Pancreas cancer
Pancreas cancer
The incidence of pancreatic cancer has been estimated at 10 cases per 100,000 population, the average age of clinical presentation is 69 years, with a slight preponderance in males (ratio 1.2-1.5 to 1 for females ).
Overall survival at 1 year of diagnosis is made very low (12%) and even survival at 5 years (0,4-4%), the lowest of all cancers.
Early symptoms of pancreatic cancer are usually nonspecific and are therefore often ignored by the patient and physician. Among these early nonspecific symptoms include: bloating, malaise, diarrhea, vomiting and constipation.

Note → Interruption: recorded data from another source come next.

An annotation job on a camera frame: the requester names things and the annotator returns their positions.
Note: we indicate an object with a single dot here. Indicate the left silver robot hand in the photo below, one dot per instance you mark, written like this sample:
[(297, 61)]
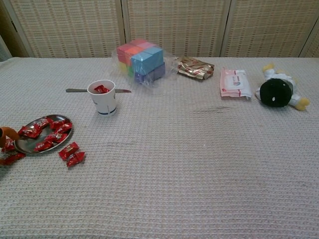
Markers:
[(8, 132)]

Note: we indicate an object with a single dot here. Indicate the small steel plate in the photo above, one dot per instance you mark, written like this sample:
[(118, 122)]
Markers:
[(27, 145)]

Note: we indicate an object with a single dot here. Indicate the steel butter knife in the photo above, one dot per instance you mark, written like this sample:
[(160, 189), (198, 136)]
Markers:
[(74, 90)]

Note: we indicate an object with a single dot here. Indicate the white paper cup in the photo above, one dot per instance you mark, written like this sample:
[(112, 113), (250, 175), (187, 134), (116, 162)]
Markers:
[(104, 104)]

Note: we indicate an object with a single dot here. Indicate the brown wooden panel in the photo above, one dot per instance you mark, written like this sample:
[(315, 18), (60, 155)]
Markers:
[(15, 32)]

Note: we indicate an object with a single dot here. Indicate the woven folding screen panel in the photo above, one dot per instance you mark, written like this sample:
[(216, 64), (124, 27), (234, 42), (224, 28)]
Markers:
[(69, 27), (269, 25), (314, 49), (179, 25)]

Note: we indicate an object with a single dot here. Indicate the bagged coloured foam cubes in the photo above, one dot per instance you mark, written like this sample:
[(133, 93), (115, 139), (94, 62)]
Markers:
[(147, 62)]

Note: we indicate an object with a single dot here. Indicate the white woven tablecloth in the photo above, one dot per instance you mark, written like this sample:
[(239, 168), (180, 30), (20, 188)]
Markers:
[(174, 161)]

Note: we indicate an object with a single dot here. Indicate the gold foil snack packet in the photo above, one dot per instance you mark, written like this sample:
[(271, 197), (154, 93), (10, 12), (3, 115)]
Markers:
[(194, 68)]

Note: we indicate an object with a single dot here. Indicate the pink wet wipes pack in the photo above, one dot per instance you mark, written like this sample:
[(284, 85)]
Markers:
[(234, 84)]

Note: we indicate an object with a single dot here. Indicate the black-haired plush doll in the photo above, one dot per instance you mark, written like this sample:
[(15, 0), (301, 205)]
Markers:
[(274, 93)]

As the disease progresses and is already at an advanced stage the patient presents to the doctor with a painless jaundice and a history of weight loss.
The prevalence of symptoms varies according to location (head, body or tail of the pancreas) and size of the tumor growing within the pancreatic mass.
When the presence of jaundice is associated with a tumor that sits in the body or tail of the pancreas invariably coincides with a clinical presentation very late, which makes the chances of being able to remove the tumor are minimal due to the almost certain existence metastases in the liver and regional lymph nodes.
Surgical removal of the tumor and the organ that sits (whether partial or total) is the treatment that offers the greatest chance of cure, although more than 80% of patients present the physician in an evolutionary phase in which the cancerous disease is already well advanced or unresectable, which explains the very low percentage of cases in which it is possible to remove the tumor, ie the tumor is “unresectable” and, consequently, the disappointing survival rates of this malignancy.